亡くなった人の人生を多彩に描いた十字架で埋まる「陽気な墓」を作ったStan Ioan Pătraș(スタン・イオン・パトラシュ)氏の弟子で、今も同じ小屋で、同じように墓標を作っています。
パトラシュ氏の住んだ家。この写真の左奥に見える小さい建物がアトリエになっている。
未舗装の道を辿って着くパトラシュ氏の家は今は小さな博物館となっています。同じ敷地にあるアトリエを覗くと、ポップ氏が出て来て、知り合いの日本人の話や、故岸田今日子さんと撮った写真などを見せてくれました。
実は、ポップ氏らの墓標はフランスでもあちこちの展覧会に取り上げられており、文化大臣を務めたジャック・ラングと一緒に撮った写真もあって驚きました。
クメール遺跡に情熱を注ぐプロワン氏
それで連想されたのが、数年前、カンボジアの小さな集落にある野外アートセンターで出会った彫刻家Dy Proeung(プロワン)氏です。
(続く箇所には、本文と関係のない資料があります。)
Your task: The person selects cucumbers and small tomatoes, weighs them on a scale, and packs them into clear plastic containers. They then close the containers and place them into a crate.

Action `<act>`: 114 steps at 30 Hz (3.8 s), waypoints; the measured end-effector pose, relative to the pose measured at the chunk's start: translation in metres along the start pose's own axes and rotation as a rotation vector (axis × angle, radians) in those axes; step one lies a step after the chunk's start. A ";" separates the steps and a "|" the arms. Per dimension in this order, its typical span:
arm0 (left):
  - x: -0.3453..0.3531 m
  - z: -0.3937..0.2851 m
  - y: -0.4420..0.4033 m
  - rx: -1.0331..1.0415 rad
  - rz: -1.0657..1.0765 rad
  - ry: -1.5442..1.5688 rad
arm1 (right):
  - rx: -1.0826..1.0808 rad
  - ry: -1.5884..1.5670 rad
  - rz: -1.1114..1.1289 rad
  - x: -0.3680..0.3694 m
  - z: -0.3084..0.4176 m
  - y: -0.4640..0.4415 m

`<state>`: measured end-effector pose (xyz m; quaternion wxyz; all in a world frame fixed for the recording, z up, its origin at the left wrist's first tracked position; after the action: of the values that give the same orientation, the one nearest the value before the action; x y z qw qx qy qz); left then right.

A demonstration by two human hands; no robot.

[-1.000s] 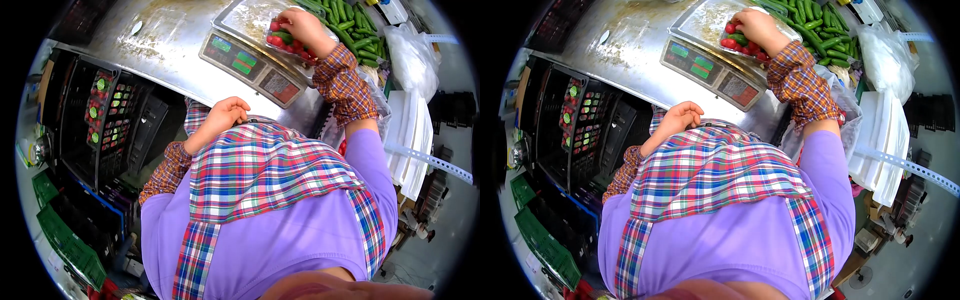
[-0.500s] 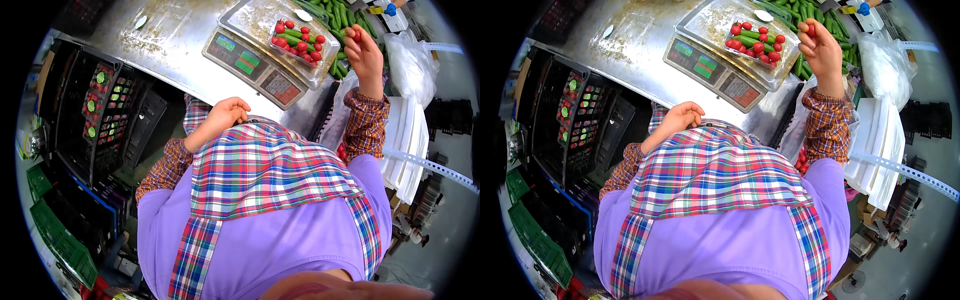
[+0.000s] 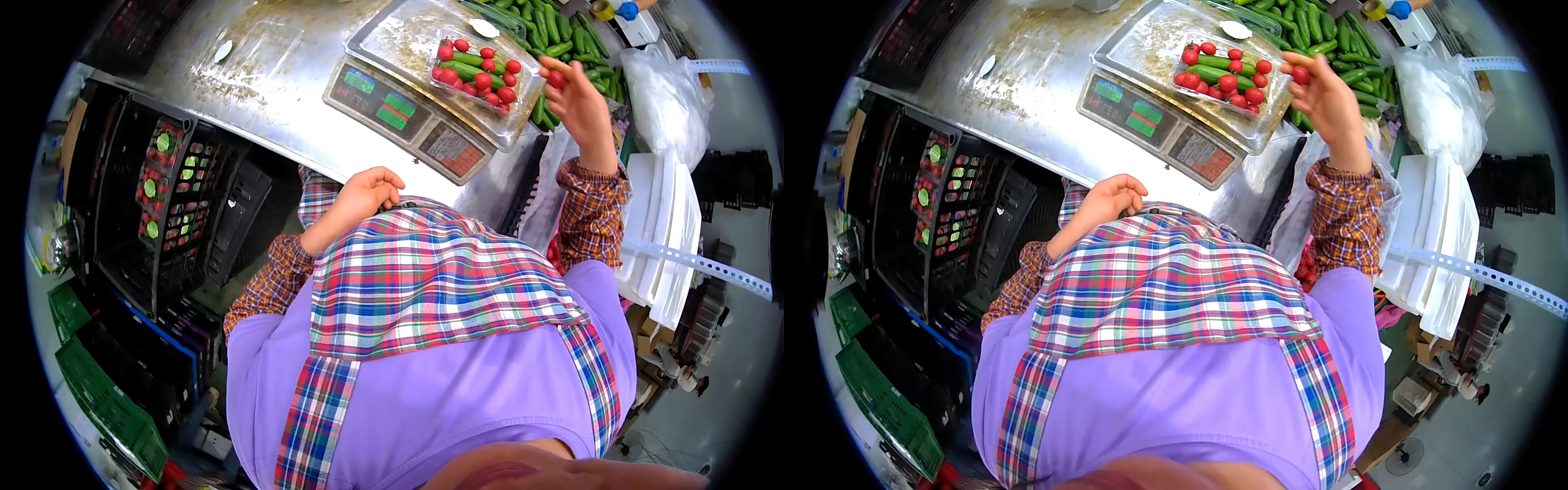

1939年生まれの氏は、フランスのエコール・デ・ボーザール(美術学校)で学び、アンコールワットの研究にも関わって、1969年フランス刊行の専門書に名を連ねています。クメール遺跡に情熱を持っており、精密な模型をいくつも作っていて、2000年には、シハヌーク王から過去の業績に対し賞を授かりました。
出会ったとき、そんなあれこれを思い出の品々とともにぽつぽつ語ってくれました。また、私が日本人だと知ると、1960年ごろプノンペンのエコール・デ・ボーザールで日本人の先生に現代美術を教わったと懐かし気な表情も。
プロワン氏が売っていた彫像
数々の業績の反面、プロワン氏の生活は質素の一言に尽きます。粗末な小屋で寝起きしながら、もてる知識をカンボジアの子供たちに伝えることに腐心する地味な毎日です。
カンボジアのアーティストセンターのような場所。子供たちが伝統工芸(彫刻や、革細工、機織り)に励んでいます。
革を使った影絵
ポップ氏との出会いで、なぜプロワン氏が思い出されたのか、その時は良くわかりませんでした。こうして思い返してみると、2人に共通するのは、あけっぴろげなまでの人懐こさと、気さくさ。そうして何より、話をしているときの、表情の穏やかさだと、今なら良くわかります。
「袖ふりあうも多生の縁」とは言いますが、毎日出会い、すれ違う人々は数え切れません。そのうちどれだけの人と、こんな風に穏やかに話をする時間をもてるのかと考えてみれば、彼らとのたった一度の短い出会いが、こうして心に残るのも納得だなと頷いたりしています。